Vivo hace tres años en la ciudad de Gualeguay, al lado de un río más
amigable. Un río cercano al que se mira de frente. Me preguntan amigos:
¿extrañás Buenos Aires?; contesto: mi puñado de afectos que en ella vive, y
algunos de sus paisajes, extraño mis cafés: el Margot y el Cao, o sea, extraño
Boedo y San Cristóbal y en ellos imagino a mi gente.

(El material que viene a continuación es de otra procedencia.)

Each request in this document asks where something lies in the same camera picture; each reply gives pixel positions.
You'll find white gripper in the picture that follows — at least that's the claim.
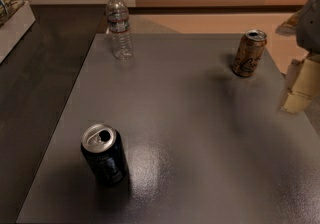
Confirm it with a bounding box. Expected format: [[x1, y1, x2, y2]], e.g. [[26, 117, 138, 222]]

Gualeguay es la vida un tanto más calma, aunque hoy los aires de cambio han
trastocado las prioridades de la criatura humana; Gualeguay es mi hija
creciendo mientras sabe de la mirada sobre la naturaleza; Gualeguay es la
historia sustanciosa de sus muchos creadores y mi trabajo de escritura;
Gualeguay es su gente, y entre ella la que está fuera de la repetición insípida
de los días, especie nefasta que domina la mayor parte de esta sociedad
globalizada.
Entonces: vivo en Gualeguay y extraño lo señalado de Buenos Aires. Todo
clarito hasta que leí el último libro del poeta Eugenio Mandrini: “Con voz de
perro lunar”.
Cuando se abre un libro de poemas nunca sabe. Me encontré con “El
trabajo más sencillo del mundo” que dice: “Escribir un poema sobre Buenos Aires
es el trabajo más sencillo / del mundo.”, y después enumera algunos condimentos
necesarios, por ejemplo: “(…) // Y después descender a las profundidades del
tango, es decir, / apoderarse de un trozo de noche y acariciarlo con mano / gesticulante
(porque el tango es eso: un trozo de noche y una / mano gesticulante). (…) // Y
después averiguar por qué en las plazas de la ciudad las hojas / crujen de un
modo tan desvalido cuando las pisan los jubilados, / y por qué al llover en la
ciudad cunde una extraña tristeza / que más pareciera ser la dicha de sentirnos
en brazos de la / muerte, que de pronto es bella y tierna, y nos va lentamente /
desnudando con dedos de hada, y ya empieza a lamernos con / lengua de goteante
azúcar y no agria como la ceniza / de su respirar. (…) // Y por último es
necesario que el aprendiz de poeta sea a la vez / intrincado como sótano y
límpido como espejo, o dicho de otro / modo, que lo mire todo con un ojo de
Borges y el otro / de un adolescente. // Entonces sí // escribir un poema sobre
Buenos Aires será el trabajo más / sencillo del mundo. Tan sencillo como abrir
los brazos y dejarse / arrebatar por el viento, / alto, lejos”.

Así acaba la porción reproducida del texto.